Signature d'un accord entre Sud-Rail et la SNCF

11/01/2021 AFP

Sud-Rail a signé un accord d'activité partielle de longue durée, négocié par la direction et les syndicats de la SNCF, qui doit concerner dans un premier temps uniquement l'activité Voyages.

Alors que la SNCF subit une chute d'activité provoquée par la crise sanitaire, le recours "de manière temporaire" au dispositif d'accord d'activité partielle de longue durée (APLD) mis en place "par les pouvoirs publics" permettra de "préserver les emplois, les compétences et les parcours professionnels dont le groupe ferroviaire aura besoin lors de la reprise", est-il expliqué dans un accord signé entre Sud-Rail et la SNCF daté du 8 janvier. Les trois autres syndicats représentatifs du groupe ferroviaire (CGT-Cheminots, Unsa ferroviaire et CFDT-Cheminots) doivent décider cette semaine s'ils signent ou non cet accord.

Les "perspectives à court moyen terme" sont "toujours fortement préoccupantes" pour "les activités Voyageurs et Fret" lit-on également. Au sein de la société SNCF Voyageurs, l'activité Voyages (TGV, Intercités, Eurostar, Thalys, Lyria) "aborde l'année 2021 avec une très faible visibilité sur l'évolution de ses trafics", à la fois pour sa clientèle professionnelle et ses "clients loisirs", après une année 2020 "particulièrement perturbée", est-il souligné.
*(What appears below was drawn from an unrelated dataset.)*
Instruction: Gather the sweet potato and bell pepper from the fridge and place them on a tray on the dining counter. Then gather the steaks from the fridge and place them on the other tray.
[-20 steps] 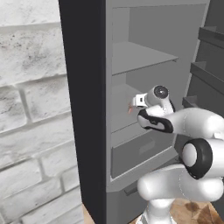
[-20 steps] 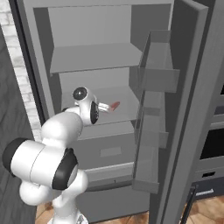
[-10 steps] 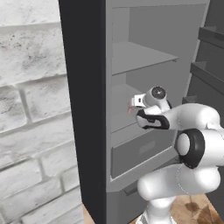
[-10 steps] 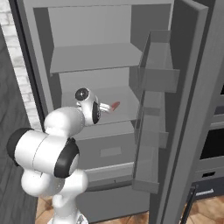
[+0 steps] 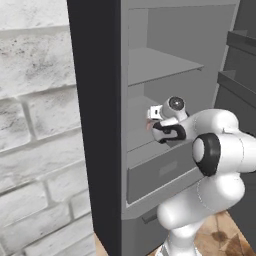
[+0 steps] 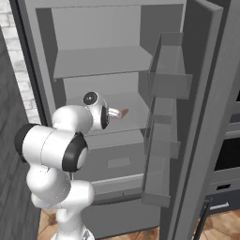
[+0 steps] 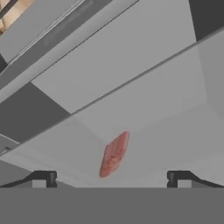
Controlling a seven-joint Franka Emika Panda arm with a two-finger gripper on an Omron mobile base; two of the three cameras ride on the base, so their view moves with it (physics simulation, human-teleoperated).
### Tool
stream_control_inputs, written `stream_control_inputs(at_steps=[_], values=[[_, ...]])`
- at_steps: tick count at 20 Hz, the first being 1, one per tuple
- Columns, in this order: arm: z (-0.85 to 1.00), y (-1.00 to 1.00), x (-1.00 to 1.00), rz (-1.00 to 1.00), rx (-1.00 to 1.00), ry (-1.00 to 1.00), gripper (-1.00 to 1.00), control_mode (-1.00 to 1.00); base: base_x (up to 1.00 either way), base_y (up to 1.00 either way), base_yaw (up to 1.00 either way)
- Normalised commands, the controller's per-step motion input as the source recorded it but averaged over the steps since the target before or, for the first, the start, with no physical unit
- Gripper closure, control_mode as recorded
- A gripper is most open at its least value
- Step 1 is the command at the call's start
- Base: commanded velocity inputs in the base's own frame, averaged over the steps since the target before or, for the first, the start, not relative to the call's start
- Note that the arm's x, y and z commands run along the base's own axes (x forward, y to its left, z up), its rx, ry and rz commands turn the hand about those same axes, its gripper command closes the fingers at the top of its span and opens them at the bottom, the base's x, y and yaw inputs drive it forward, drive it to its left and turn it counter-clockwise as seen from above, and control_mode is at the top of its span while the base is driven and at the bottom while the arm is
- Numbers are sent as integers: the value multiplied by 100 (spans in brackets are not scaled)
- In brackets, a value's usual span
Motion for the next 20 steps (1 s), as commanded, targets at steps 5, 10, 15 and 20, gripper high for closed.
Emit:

Des engagements en matière d'emploi

S'il est validé, cet accord entrera en vigueur "au plus tôt" le 1er février et pourra être utilisé sur "une durée cumulée de 15 mois" au cours des 18 mois suivant son lancement. Sa mise en œuvre "sera limitée dans un premier temps à la seule activité Voyages", est-il précisé. La SNCF "s'engage à maintenir à 100 % la rémunération fixe de ses salariés sur les heures d'APLD", qui devront être réparties équitablement. L'accord contient d'autres engagements de la direction, notamment en matière d'emploi (aucun licenciement économique pour les salariés hors statut de cheminot, maintien de la garantie de l'emploi pour ceux sous statut), de formation, de congés, de droits à la retraite ou d'ancienneté.

Pour Sud-Rail, qui s'était opposé à l'automne à un accord d'APLD couvrant la branche ferroviaire, jugé "minimaliste", l'accord négocié à la SNCF apporte "de réels droits supplémentaires" aux salariés et "une meilleure prise en charge" du chômage partiel, se félicite le syndicat.